In a put up on X this previous weekend, Quinn Thompson, Chief Funding Officer (CIO) of Lekker Capital, declared that Ethereum (ETH) is “utterly lifeless” as an funding. His feedback sparked a flurry of responses from distinguished figures within the crypto trade, together with Nic Carter of Citadel Island Ventures, Columbia Enterprise Faculty professor Omid Malekan, and VB Capital’s Scott Johnsson.
Thompson, who oversees investments at Lekker Capital, set off the debate with a put up stating: “Make no mistake, ETH as an funding is totally lifeless. A $225 billion market cap community that’s seeing declines in transaction exercise, consumer progress and charges/revenues. There isn’t any funding case right here. As a community with utility? Sure. As an funding? Completely not.”
He additionally shared a set of metrics to underscore Ethereum’s current stagnation, together with information on lively addresses, transaction counts, and new handle creation.

Is Ethereum ‘Lifeless’ As An Funding?
The provocative assertion attracted speedy responses from distinguished voices throughout the crypto ecosystem, triggering a debate over Ethereum’s financial and funding thesis, and particularly, the affect of Layer 2 (L2) scaling options on Ethereum’s native token economics.
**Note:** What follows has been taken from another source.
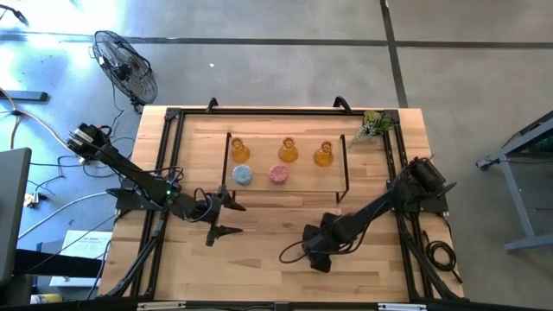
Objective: Pick & Place candle stick holders
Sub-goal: Put the red scented candle on the shelf aligned with the other scented candle
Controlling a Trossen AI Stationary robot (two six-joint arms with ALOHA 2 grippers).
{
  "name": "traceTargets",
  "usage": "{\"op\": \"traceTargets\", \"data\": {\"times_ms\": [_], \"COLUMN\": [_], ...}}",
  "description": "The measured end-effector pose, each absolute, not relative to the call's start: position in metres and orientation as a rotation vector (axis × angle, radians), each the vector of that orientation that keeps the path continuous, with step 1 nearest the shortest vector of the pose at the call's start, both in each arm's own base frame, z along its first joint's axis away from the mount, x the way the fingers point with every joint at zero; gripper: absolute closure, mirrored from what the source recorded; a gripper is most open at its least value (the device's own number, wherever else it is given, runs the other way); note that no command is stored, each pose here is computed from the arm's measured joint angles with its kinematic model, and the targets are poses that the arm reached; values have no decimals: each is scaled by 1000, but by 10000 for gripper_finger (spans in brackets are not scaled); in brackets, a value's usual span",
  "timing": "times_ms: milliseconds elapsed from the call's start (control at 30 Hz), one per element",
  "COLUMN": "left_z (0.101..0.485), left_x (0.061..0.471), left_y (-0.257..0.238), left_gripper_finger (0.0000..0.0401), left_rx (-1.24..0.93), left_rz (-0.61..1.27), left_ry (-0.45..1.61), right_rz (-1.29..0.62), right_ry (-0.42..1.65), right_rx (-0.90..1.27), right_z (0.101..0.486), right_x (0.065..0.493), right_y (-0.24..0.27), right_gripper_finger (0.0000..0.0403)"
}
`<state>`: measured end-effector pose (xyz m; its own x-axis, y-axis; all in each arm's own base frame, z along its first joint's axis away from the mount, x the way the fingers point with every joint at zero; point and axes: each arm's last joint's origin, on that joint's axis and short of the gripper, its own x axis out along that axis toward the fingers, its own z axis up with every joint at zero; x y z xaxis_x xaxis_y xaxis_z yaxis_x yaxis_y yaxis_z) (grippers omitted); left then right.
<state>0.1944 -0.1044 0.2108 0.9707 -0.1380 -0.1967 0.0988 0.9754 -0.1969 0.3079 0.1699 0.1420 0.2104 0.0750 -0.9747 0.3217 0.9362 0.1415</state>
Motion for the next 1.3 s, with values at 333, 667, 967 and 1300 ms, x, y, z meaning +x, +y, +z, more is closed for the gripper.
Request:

Nic Carter, associate at Citadel Island Ventures and co-founder of blockchain analytics agency Coinmetrics, swiftly responded, pinpointing Ethereum’s valuation dilemma squarely on the toes of its Layer 2 scaling implementations:“The #1 explanation for that is grasping eth L2s siphoning worth from the L1 and the social consensus that extra token creation was A-OK. Eth was buried in an avalanche of its personal tokens. Died by its personal hand.”
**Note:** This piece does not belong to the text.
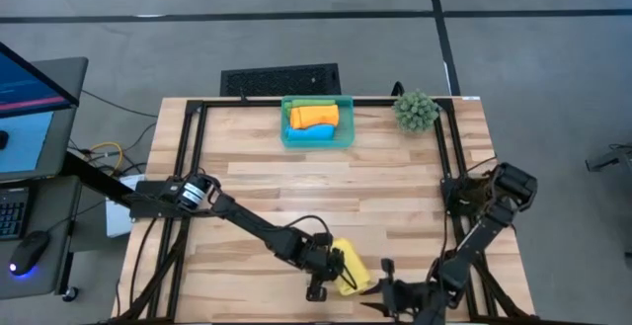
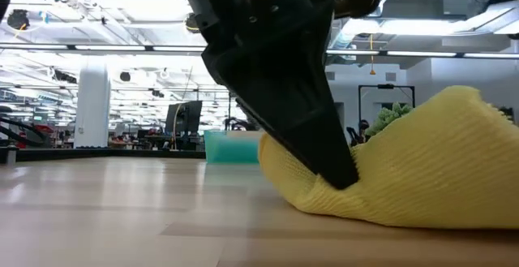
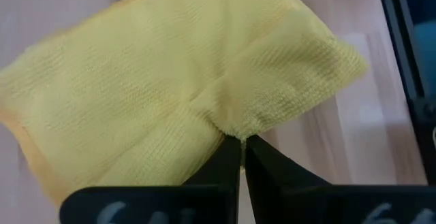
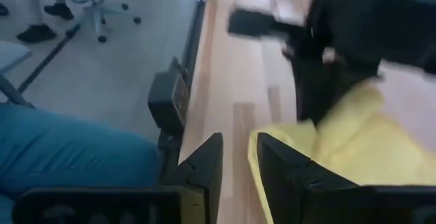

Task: Roll microfiber towels into tight, uniform cylinder then place into a basket
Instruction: Roll the yellow towel

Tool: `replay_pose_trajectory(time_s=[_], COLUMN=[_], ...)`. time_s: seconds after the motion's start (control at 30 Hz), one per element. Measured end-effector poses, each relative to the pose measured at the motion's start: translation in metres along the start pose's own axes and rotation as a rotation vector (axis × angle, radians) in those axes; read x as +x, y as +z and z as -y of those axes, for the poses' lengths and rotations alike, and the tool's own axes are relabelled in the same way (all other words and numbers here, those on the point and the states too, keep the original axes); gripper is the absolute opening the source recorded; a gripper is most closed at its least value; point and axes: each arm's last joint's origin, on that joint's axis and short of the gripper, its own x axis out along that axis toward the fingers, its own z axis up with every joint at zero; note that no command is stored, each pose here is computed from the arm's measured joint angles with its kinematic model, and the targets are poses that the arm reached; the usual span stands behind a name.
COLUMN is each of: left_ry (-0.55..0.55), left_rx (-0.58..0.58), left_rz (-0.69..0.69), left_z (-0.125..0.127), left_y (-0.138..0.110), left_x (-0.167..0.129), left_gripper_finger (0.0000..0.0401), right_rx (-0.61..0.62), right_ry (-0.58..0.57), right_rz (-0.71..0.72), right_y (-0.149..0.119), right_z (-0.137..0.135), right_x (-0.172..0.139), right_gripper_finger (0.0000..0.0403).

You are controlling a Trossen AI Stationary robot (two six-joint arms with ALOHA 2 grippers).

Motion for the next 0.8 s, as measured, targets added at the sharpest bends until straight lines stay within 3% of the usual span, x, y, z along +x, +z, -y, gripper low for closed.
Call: replay_pose_trajectory(time_s=[0.27,0.43,0.63,0.8], left_ry=[-0.022,-0.050,-0.025,-0.001], left_rx=[-0.140,-0.207,-0.246,-0.261], left_rz=[-0.010,-0.038,-0.034,-0.017], left_z=[-0.010,-0.016,-0.019,-0.019], left_y=[0.003,0.004,0.004,0.005], left_x=[0.000,0.000,0.000,0.000], left_gripper_finger=[0.0002,0.0002,0.0002,0.0002], right_rx=[-0.226,-0.206,-0.185,-0.239], right_ry=[-0.014,0.009,0.091,0.084], right_rz=[0.015,-0.029,-0.118,-0.143], right_y=[0.002,0.010,0.014,0.014], right_z=[0.001,0.015,0.030,0.035], right_x=[0.001,0.016,0.030,0.033], right_gripper_finger=[0.0108,0.0114,0.0157,0.0205])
Thompson bolstered Carter’s criticism by suggesting that Ethereum’s group consensus had inadvertently favored token proliferation as a wealth-generation mechanism, in the end undermining ETH’s funding narrative: “The social consensus amongst .eth’s in favor of extra tokens was as a result of the creation of infinite L2s, staking, restaking, DA, and many others and many others all enriched their pockets on the best way up however nobody needs to face the music now that the market is saying that was a mistake.”
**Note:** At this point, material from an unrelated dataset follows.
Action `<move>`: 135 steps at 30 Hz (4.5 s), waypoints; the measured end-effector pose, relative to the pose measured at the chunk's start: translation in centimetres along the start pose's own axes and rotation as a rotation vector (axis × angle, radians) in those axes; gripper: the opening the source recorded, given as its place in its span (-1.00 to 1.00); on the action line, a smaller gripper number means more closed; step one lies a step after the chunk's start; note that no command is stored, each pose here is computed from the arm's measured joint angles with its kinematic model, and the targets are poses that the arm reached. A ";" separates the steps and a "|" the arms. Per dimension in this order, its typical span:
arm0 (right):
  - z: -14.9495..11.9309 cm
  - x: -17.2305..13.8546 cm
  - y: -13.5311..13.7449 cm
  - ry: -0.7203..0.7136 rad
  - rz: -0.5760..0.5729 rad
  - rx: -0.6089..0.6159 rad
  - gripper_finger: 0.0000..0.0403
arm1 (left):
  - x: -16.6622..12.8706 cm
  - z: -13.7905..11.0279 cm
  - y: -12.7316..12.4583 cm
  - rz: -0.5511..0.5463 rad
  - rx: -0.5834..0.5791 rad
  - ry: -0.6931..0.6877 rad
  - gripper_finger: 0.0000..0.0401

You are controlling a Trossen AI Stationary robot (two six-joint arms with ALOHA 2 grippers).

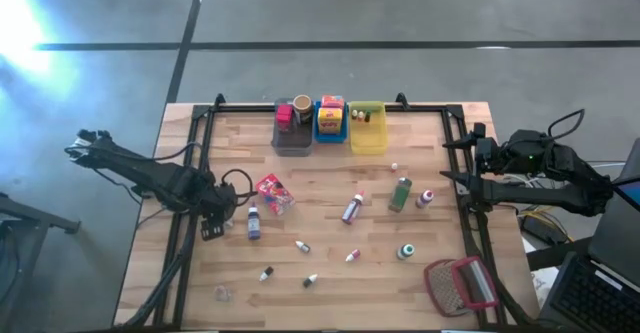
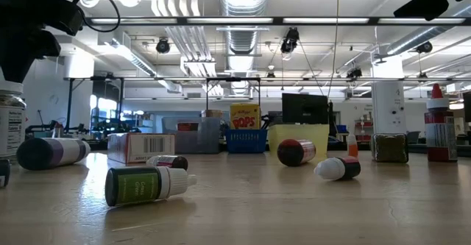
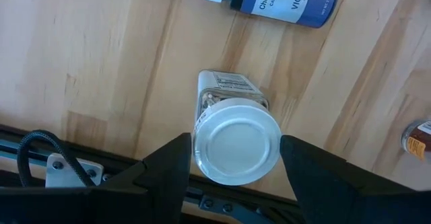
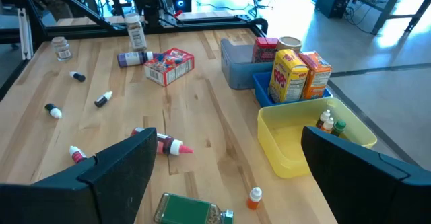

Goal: Pick & Place Kitchen Items
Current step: Put the white spice bottle into the black bin

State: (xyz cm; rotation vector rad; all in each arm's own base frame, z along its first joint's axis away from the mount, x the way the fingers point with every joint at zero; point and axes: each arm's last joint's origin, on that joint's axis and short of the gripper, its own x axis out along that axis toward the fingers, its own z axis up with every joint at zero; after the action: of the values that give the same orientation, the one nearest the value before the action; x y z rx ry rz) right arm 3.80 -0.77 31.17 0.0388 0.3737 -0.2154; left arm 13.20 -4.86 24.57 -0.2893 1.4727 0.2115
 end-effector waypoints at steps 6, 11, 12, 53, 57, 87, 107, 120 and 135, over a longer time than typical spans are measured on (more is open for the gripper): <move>0.0 0.0 0.0 0.000 0.000 0.000 0.81 | 0.0 0.0 0.0 -0.002 0.000 0.002 0.26; 0.0 0.0 0.0 0.000 0.000 0.000 0.81 | 0.0 0.0 0.0 -0.005 0.005 0.004 0.27; 0.0 0.0 0.0 0.000 0.000 0.000 0.81 | 0.0 0.0 0.0 -0.005 0.009 0.004 0.27; 0.0 0.0 0.0 0.000 0.000 0.000 0.81 | 0.1 -0.1 0.1 0.014 0.020 0.005 0.60; 0.0 0.0 0.0 0.000 0.000 0.000 0.81 | 0.1 -0.1 0.1 0.009 0.042 0.006 0.59; 0.0 0.0 0.0 0.000 0.000 0.000 0.81 | 0.0 0.0 0.5 0.138 0.197 -0.049 0.60; 0.0 0.0 0.0 0.000 0.000 0.000 0.81 | 2.7 -0.9 1.3 0.211 0.240 0.022 0.60; 0.0 0.0 0.0 0.000 0.000 0.000 0.81 | 2.8 -0.6 1.1 0.188 0.240 -0.005 0.60; 0.0 0.0 0.0 0.000 0.000 0.000 0.81 | 2.7 -0.6 1.0 0.159 0.242 0.000 0.14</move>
State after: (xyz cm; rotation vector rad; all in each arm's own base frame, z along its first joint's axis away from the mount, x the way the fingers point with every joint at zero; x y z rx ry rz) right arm 3.79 -0.77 31.17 0.0386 0.3739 -0.2152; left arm 12.58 -4.21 21.73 0.0236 1.5051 0.1591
Nonetheless, this viewpoint was contested by Omid Malekan, professor at Columbia Enterprise Faculty and specialist in cryptocurrency and blockchain know-how since 2019. Malekan underscored Layer 2s’ crucial function in blockchain scalability and argued that any value-extraction by these secondary layers was not inherently detrimental to Ethereum’s foundational token economics: “L2s are the one viable option to scale any blockchain. Whether or not their tokens seize worth or not is a separate query. However it may’t be that L2s ‘siphoned worth from ETH’ but didn’t seize worth themselves. Safety shouldn’t be free.”
Malekan additional challenged Thompson’s declare by questioning whether or not Ethereum might realistically develop into the primary instance in historical past of a extensively adopted technological community whose utility didn’t generate any significant monetary return: “Is Ethereum going to be the primary community ‘with utility’ in fashionable historical past the place the community results aren’t monetized? Are you able to present some other examples of this taking place?”
In response, Thompson clarified his argument, highlighting that monetization is certainly occurring throughout the Ethereum ecosystem, however not sufficiently accruing to ETH itself to validate the cryptocurrency’s present market capitalization. He illustrated this level with an analogy: “There’s tons of community results being monetized in every single place, simply not sufficient to ETH to justify its present valuation. Do all of the community results of the oil community and utilization of oil accrue to grease?”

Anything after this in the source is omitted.